Scotjen61 September 24, 2007 - 5:07pm

who loses? only the banks. fuck 'em, they've been fucking us long enough.
read up on jubilee, read it's history, understand why it existed.
there's only one way. the Lord's Prayer reads:
Forgive us our debts
As we forgive our debtors.

and everyone wants to pretend he meant sins, if he meant sins he would have said sins. he said debt. They basterdized the translation when the Christians decided to endorse usary. he threw the money changers out of the temple for a reason. 2,000 fucking years and people still can't figure this out.
jubilee was practiced by ancient Hebrews every 7 or 50 years as a time to free slaves and to end land leases. it symbolizes the truth that we cannot own each other, nor can we own the land. we're only renting baby. and as soon as you think otherwise, everything gets fucked up, .

and I don't care anymore if I seem crazy. you'll see the truth or you won't.

dk September 29, 2007 - 9:30am

was a cool deal.

And of course there is the notion 'of Thine own have we given Thee.'

http://mauberly.blogspot.com/

mauberly September 29, 2007 - 6:09pm

Ian, I'm still not grasping the distinction between labour arbitrage and outsourcing.

(Feel free to tackle that one in an Econ 101 article rather than in the comments if you like; but either way, I'd appreciate your help to understand the difference. Thanks!)

Shaula Evans September 24, 2007 - 11:53pm

is one type of labor arbitrage IF and only if you move production to a country/company with lower labor costs.

You can outsource operations to a company which is better than you, in the US, and which even has higher wages, and it's still outsourcing.

Offshoring is when you take production and move it to another country. That isn't always for wage reasons (they might have good taxes, or a better workforce, or universal health care).

But oursourcing isn't a synonym for labor arbitrage because you can outsource for other reason than labor costs.

Ian Welsh September 25, 2007 - 12:00am

Okay, I'm back on the page now. Thank you for the helpful answer.

Shaula Evans September 25, 2007 - 9:38am

Unfortunately the failure to secure the Iraq oil fields and pipelines meant that the price of oil didn’t drop.

Is there a chance that the spike in oil prices has had some "positive" effects? I have never heard this anywhere before but does an increase in oil prices act as a regressive tax whose proceeds are in part cycled into US financial markets?

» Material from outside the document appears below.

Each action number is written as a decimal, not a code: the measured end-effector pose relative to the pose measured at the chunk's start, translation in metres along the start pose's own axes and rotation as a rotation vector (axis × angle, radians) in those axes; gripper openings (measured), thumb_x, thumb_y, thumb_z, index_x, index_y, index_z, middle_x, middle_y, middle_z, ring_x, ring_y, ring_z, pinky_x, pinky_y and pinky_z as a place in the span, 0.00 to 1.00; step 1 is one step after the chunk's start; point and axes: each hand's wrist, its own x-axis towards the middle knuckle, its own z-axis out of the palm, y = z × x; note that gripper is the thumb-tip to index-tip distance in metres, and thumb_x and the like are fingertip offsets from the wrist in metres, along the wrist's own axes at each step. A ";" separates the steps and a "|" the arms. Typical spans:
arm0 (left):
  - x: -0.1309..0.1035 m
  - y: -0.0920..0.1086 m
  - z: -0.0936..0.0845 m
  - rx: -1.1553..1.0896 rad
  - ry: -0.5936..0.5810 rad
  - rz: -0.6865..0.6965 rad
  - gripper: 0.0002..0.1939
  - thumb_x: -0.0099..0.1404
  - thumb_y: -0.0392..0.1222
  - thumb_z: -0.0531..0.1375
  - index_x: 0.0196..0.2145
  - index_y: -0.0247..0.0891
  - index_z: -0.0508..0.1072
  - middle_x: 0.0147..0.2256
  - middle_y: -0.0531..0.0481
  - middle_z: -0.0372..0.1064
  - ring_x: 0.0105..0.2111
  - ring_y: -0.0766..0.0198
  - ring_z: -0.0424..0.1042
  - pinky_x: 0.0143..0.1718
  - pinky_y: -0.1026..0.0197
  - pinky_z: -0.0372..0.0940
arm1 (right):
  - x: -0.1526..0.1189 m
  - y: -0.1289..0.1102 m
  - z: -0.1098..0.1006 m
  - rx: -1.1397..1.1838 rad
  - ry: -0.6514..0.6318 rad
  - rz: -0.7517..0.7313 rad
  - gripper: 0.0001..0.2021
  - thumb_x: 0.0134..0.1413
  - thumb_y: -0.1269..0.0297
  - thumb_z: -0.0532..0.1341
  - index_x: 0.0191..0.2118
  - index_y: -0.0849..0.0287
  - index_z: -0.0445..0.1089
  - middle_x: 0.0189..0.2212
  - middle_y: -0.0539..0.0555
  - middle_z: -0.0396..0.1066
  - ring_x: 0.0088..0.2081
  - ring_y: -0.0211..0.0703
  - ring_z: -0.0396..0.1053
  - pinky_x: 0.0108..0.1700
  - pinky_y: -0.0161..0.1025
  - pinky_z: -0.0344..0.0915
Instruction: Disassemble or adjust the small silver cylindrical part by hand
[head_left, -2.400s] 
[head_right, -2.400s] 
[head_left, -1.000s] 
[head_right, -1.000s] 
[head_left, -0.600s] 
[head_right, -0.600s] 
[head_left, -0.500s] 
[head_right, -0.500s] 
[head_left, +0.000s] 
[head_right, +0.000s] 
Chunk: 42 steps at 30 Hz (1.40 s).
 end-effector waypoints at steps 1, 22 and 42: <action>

LJ September 29, 2007 - 8:51am

It would act as a regressive tax, yes. Also a wealth transfer from the working and middle class to the rentier class.

Ian Welsh October 3, 2007 - 4:07am

if dropping the price of oil was ever a goal in Iraq. First, Bush said somewhere, sometime that the price of oil was too low. Second, increasing oil prices would seem to fit into a pattern which is paying off handsomely for the plutocrats--Bush's base. And this would fit the "disaster capitalism" thesis of Klein. It was always the intent to make Iraq a mess and benefit it.